The video ends with the members back in the real forest. They’re away from the box and cameras, staring down a well — perhaps the same metaphoric well they found themselves submerged in moments before. There’s a fifth shadow against the edge of the well which hints at the memory of Jonghyun, who will always be with the group in spirit. In a few beats, Taemin emerges from the water. The frame is intentionally inverted as he re-surfaces. He remains half submerged, a little disoriented, but it’s just enough to breathe, and to smile.
As a Shawol, these final scenes struck a particular cord with me. The members are pushing on, towards new joy and new happiness following the media circus of their pain. And just like many of their fans who felt they were drowning, they’re trudging through. Just like many of us, they may not fully be past it — fully out of the well — but it’s time to breathe, to smile, and to dance. Ultimately, it’s time to heal. It doesn’t mean it will be easy.
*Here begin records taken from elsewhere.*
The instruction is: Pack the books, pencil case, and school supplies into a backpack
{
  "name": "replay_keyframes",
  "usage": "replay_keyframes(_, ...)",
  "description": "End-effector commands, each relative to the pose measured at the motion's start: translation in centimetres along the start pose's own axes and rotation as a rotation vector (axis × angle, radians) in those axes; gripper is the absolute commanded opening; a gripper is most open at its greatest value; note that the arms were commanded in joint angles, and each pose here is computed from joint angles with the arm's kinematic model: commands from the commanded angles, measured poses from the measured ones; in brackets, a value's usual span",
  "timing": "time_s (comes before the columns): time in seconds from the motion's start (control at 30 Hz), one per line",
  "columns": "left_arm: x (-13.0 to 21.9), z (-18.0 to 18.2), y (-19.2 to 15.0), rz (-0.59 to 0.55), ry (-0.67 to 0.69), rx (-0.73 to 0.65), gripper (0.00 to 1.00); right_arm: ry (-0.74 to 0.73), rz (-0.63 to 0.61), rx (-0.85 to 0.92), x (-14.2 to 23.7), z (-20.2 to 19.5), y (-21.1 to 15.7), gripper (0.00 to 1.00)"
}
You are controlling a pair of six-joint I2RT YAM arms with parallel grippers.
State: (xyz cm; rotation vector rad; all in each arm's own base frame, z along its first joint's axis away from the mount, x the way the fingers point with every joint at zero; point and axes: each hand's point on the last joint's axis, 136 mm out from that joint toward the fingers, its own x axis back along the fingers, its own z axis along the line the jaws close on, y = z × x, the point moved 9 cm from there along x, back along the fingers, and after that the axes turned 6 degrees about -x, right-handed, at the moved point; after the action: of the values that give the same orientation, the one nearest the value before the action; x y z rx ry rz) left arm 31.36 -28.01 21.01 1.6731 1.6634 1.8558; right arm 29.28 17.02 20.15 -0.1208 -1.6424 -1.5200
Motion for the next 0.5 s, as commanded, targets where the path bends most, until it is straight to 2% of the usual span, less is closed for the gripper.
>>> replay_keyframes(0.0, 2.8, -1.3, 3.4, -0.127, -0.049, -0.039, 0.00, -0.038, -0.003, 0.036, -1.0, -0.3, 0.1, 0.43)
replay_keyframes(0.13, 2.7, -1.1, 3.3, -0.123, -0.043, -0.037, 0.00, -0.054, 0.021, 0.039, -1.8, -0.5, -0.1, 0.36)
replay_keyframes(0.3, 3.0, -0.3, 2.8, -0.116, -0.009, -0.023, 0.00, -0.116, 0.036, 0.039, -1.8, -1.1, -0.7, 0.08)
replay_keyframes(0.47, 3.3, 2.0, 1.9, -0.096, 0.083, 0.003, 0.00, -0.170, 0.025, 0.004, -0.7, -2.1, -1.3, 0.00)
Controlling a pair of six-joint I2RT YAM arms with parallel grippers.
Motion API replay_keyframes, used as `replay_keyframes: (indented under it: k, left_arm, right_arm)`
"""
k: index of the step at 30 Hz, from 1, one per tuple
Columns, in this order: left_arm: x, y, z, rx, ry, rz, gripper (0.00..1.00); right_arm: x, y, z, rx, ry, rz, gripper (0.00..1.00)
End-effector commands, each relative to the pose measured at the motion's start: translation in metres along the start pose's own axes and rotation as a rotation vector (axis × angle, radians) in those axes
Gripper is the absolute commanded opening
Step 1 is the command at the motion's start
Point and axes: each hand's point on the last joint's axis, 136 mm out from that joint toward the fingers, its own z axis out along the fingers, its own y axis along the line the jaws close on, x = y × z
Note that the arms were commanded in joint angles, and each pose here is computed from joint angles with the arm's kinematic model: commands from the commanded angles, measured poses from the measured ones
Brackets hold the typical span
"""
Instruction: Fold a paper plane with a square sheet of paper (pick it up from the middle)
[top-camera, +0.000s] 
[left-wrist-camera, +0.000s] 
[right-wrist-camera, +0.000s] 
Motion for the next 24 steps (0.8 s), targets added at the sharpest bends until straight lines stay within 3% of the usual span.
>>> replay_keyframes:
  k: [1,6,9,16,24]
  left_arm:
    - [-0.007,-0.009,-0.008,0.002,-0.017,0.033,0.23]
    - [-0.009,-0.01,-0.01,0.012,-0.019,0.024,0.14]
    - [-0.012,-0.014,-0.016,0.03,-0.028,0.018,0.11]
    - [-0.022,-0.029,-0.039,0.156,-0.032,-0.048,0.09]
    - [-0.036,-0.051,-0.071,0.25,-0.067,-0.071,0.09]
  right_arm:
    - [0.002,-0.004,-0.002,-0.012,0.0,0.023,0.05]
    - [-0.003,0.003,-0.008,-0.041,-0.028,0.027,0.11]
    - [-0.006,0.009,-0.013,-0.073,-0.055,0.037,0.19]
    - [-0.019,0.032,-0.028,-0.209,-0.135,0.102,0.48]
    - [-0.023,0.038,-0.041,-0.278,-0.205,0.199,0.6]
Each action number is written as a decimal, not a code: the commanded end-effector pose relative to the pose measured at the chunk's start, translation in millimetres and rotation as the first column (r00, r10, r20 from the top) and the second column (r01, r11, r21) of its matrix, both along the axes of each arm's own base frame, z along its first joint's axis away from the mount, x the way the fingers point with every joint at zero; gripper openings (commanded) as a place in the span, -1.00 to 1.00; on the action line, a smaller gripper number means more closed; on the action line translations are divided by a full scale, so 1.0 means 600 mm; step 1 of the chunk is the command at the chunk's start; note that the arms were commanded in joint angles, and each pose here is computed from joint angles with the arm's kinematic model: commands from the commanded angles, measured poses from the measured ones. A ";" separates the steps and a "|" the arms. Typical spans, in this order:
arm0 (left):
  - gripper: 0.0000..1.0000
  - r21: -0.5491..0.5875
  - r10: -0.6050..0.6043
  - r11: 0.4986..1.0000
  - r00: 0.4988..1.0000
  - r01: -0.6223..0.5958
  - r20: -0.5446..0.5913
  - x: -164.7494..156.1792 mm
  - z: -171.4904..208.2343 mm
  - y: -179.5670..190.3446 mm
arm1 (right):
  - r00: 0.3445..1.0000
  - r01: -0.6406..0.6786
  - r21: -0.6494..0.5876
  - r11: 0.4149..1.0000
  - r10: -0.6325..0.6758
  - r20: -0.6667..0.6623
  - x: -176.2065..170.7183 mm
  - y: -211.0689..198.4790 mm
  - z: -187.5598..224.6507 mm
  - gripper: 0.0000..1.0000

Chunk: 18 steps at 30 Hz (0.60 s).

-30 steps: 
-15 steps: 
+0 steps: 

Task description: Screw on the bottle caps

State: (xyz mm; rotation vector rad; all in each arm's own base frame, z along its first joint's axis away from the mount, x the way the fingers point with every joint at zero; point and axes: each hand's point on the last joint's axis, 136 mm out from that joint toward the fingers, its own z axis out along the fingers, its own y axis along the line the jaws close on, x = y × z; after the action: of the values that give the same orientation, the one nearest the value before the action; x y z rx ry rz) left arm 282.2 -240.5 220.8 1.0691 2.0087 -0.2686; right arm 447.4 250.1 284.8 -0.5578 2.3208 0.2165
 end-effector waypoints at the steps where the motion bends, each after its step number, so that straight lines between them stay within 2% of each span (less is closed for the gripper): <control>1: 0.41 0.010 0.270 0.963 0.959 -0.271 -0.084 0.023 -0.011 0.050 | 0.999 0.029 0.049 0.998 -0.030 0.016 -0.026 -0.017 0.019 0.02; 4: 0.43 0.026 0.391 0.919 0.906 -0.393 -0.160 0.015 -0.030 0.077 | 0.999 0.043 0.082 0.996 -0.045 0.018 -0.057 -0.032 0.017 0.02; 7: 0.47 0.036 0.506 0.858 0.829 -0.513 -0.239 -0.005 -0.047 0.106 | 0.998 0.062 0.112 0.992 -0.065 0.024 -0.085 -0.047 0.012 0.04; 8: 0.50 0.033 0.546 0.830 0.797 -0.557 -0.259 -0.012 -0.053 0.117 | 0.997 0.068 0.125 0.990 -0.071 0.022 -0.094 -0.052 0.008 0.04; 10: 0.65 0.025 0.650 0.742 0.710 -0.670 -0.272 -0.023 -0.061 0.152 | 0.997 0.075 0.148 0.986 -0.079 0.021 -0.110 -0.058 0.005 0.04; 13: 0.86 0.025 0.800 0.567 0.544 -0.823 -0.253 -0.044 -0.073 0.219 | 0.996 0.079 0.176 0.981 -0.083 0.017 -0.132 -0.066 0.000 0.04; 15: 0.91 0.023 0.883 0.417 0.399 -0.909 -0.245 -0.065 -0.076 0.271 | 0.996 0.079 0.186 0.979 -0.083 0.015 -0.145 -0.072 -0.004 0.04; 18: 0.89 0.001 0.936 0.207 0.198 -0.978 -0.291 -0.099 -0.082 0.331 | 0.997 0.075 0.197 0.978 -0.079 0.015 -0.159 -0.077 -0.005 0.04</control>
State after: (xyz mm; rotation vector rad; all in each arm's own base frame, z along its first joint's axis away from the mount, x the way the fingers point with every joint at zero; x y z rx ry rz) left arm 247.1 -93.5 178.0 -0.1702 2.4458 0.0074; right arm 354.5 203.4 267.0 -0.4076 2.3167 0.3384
It doesn’t matter if you’re somewhere
Higher and farther than the skies
I’ll send my love to the clouds
Hoping the moon will send it above
It’s hard to watch this MV without feeling the need to tie it back to the absence of Jonghyun, because I still feel his loss so strongly. It’s difficult not to see how the narrative that plays out on screen could very well be the struggle of the members to maintain a public face while feeling like they’re falling apart in private. But ultimately, Shinee have given us joy in this MV — and that’s what I want to celebrate. They’ve acknowledged the pain, the suffocation, and even the empty space of this comeback. But most importantly, they’ve given us themselves. They’re not fully healed, not fully outside of the Panopticon of their celebrity status and the media, but they’re moving forward.
“Good Evening” brings joy and reflection, pain an happiness, and that’s an incredibly difficult balance to maintain. The quality of “Good Evening” promises a strong follow up in the next two episodes of this comeback. I’m anxious to see if the “Good Evening” MV plays into a larger narrative of the comeback, and how Shinee will top this beautiful and moving MV.